PSNI boss calls for government action on Troubles cases
Northern Ireland's top police officer has called on the government to accelerate stalled proposals to deal with the legacy of the Troubles.
In an open letter, George Hamilton said it was time to stop prevaricating "and get on with it".
The chief constable expressed frustration that the institutions proposed in the 2014 Stormont House Agreement have yet to be implemented.
He made particular reference to the Historical Investigations Unit (HIU).
The introduction of the HIU would "remove the responsibility for the investigation of acts of violence during the Troubles from the PSNI (Police Service of Northern Ireland); allowing us to concentrate on keeping people safe," he said.
Mr Hamilton told the Press Association that if local parties were unable to overcome the impasse blocking implementation of the Stormont House Agreement, then London needed to step up and deliver.
He said the delays were exacerbating the hurt of victims and leaving police to "soak up" issues that should be dealt with through the new mechanisms.
In his letter, the chief constable said he had read carefully the recent open letter from the Glenanne families calling on him to carry out a court ruling and order an independent investigation into the murders of their loved ones.
"As chief constable I am frustrated and concerned. But this cannot compare to the raw hurt and pain that grieving families experience," Mr Hamilton wrote.
Last month, a judge said he would compel the chief constable to complete an investigation into the activities of the so-called Glenanne Gang.
Alleged activities of the so-called Glenanne Gang
- The gang has been linked to up to 120 murders
- It was based on a County Armagh farm
- It included members of the UVF, RUC and UDR
- A report into its alleged activities by the PSNI's Historical Enquiries Team was 80% completed before the police unit was disbanded
- The PSNI has not completed or published the report
Mr Hamilton says in his open letter that he will be appealing the judgement and that he finds himself in an impossible situation.

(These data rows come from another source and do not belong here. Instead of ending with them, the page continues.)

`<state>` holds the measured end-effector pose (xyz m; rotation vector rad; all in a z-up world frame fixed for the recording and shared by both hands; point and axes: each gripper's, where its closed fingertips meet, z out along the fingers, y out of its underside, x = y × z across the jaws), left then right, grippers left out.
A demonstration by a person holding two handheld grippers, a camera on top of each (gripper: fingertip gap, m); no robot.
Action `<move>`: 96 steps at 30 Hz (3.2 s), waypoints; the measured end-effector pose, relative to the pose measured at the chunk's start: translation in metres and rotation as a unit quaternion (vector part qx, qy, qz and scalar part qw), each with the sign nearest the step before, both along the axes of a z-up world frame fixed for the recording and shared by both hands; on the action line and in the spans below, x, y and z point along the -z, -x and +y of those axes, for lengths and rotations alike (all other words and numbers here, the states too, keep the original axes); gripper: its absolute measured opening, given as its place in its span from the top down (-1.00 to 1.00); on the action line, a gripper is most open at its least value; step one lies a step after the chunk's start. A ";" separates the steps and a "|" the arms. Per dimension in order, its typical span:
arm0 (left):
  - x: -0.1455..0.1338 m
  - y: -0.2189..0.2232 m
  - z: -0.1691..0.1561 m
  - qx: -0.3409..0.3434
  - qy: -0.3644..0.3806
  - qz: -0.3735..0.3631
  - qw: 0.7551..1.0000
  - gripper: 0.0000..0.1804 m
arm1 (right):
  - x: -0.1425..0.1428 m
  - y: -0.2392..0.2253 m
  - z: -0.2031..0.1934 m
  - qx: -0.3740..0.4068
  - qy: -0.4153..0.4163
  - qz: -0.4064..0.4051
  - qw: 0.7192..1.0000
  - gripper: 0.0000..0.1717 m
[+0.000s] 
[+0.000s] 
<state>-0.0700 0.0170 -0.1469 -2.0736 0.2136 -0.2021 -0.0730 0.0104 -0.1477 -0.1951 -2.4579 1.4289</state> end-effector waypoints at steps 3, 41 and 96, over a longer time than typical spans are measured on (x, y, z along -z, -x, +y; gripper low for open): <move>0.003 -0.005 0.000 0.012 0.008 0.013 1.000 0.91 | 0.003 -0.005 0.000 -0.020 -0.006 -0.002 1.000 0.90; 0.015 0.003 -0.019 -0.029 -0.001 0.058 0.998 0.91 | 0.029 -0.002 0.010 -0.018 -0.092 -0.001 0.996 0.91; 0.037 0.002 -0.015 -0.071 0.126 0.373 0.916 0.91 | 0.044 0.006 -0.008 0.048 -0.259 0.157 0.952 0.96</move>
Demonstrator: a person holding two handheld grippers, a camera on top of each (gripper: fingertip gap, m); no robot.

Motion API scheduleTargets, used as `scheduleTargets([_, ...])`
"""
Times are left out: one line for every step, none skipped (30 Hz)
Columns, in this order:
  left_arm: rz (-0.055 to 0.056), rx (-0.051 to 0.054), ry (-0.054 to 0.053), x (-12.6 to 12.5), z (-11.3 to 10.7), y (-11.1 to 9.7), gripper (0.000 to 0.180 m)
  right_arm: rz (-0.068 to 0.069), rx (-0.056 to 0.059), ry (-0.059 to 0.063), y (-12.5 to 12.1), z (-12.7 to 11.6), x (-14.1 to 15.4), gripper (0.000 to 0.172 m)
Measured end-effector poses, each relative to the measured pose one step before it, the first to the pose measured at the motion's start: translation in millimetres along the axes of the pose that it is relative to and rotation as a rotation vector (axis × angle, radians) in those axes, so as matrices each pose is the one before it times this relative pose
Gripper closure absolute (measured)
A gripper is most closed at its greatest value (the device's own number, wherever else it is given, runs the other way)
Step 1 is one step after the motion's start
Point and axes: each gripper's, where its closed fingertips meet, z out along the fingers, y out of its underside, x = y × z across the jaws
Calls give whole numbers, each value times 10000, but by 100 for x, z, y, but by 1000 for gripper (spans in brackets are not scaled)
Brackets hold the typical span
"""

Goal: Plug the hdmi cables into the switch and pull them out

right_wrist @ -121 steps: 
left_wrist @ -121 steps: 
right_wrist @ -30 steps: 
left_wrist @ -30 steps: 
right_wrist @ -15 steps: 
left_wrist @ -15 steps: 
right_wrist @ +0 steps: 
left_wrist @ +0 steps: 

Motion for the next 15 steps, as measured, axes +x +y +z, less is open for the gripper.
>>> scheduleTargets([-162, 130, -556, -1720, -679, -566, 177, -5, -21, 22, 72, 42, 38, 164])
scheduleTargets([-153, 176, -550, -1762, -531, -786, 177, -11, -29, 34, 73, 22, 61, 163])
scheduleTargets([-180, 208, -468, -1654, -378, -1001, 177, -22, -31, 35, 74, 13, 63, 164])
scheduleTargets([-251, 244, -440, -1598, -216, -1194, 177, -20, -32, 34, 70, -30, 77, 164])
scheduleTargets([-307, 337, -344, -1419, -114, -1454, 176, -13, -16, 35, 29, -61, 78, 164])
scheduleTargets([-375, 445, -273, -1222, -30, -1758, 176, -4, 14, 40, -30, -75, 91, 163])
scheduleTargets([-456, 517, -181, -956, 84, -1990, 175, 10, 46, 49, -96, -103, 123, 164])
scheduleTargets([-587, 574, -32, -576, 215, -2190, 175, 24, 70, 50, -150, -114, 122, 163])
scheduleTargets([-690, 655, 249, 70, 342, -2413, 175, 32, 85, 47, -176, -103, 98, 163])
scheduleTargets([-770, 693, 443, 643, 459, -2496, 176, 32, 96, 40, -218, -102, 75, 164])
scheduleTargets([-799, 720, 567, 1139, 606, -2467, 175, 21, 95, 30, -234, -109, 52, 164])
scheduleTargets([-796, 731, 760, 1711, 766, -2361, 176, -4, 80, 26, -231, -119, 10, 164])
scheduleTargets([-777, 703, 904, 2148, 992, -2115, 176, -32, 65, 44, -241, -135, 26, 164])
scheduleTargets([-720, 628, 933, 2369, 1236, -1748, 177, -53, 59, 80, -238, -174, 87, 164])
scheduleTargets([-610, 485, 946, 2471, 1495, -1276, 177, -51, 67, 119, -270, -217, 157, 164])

"The High Court has found that while I have a legal obligation to investigate the circumstances of the Hillcrest bombing and other related cases, my organisation is not sufficiently independent to conduct that investigation," he added.
Four people were killed in the bombing of the Hillcrest Bar in Dungannon in 1976. The case was considered by the Historical Enquiries Team to be linked to the Glenanne Gang.
The chief constable said he had already had to transfer detectives working on current terrorist and child protection investigations to deal with the disclosure of documents in legacy cases.
Amid the political impasse on setting up the new structures, Northern Ireland Secretary James Brokenshire has proposed conducting a consultation exercise to establish the wider public's view on legacy matters - but that has yet to materialise.